A NONLINEAR EQUILIBRIUM-ANALYSIS OF BLOWDOWN POLICY IN PRESSURE SWING ADSORPTION SEPARATION

Using the local non-linear equilibrium approach, we investigated pressure-swing-adsorption (PSA) cycles directed toward the removal of an adsorbable impurity present in large amounts in an inert substance. Three blowdown policies are compared (the blowdown is the part of the PSA cycle in which the pressure of a column is released by rejecting gas). In one such policy, the gas resulting from blowdown is rich in the impurity and is rejected as waste. In a second policy in contrast, the production is adjusted so that the blowdown gas is pure and is considered as a product or is reused to recompress or purge another column. The third policy is intermediate, in the sense that part of the blowdown gas is pure and recovered, and part is impure and rejected.
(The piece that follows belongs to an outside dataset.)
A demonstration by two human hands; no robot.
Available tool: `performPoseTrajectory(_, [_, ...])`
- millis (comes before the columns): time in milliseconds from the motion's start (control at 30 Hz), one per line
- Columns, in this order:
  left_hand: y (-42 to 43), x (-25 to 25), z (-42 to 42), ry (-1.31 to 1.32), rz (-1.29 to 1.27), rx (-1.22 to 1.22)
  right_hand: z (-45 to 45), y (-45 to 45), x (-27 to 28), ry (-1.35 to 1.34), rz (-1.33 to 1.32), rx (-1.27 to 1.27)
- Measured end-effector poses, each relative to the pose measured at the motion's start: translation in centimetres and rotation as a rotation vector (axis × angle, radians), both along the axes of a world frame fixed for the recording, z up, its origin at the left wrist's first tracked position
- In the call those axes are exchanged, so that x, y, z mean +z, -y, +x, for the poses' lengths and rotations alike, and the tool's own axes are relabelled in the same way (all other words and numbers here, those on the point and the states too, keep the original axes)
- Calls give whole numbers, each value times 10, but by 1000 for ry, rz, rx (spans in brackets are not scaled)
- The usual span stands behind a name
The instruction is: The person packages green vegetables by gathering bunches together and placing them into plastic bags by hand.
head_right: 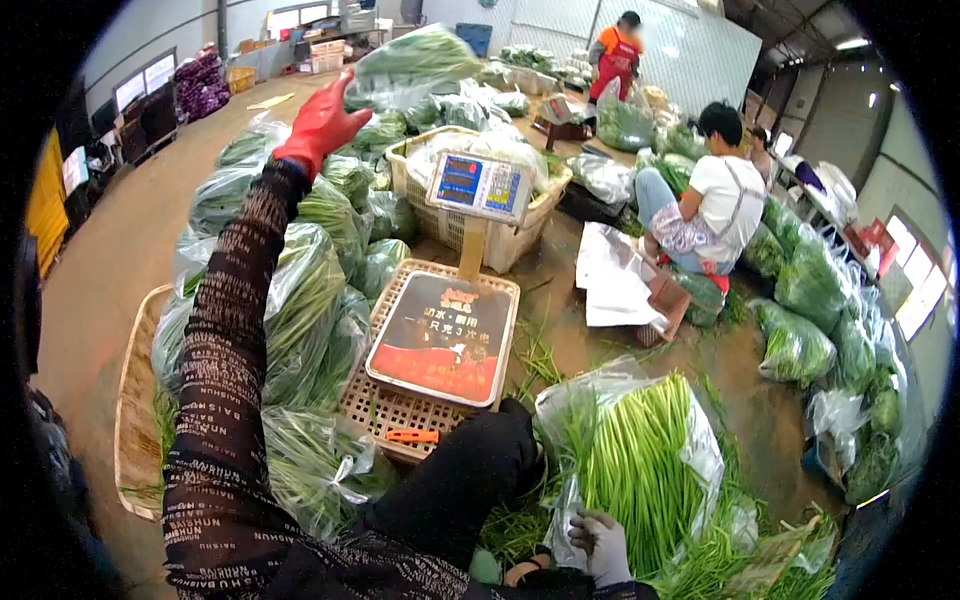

The equilibrium approach presented neglects mass-transfer and dispersion effects, but accounts for non-linear equilibria and variations in gas velocity. It thus allows analytical or semi-analytical expressions to be obtained for quantities such as the inert recovery ratio, and hence an easy qualitative discussion of the effects of operating parameters on the recovery. It is shown that the intermediate policy (partial recovery of the blowdown gas) is optimal. The adsorption of methane and ethane on activated carbon from helium or hydrogen are presented as illustrations.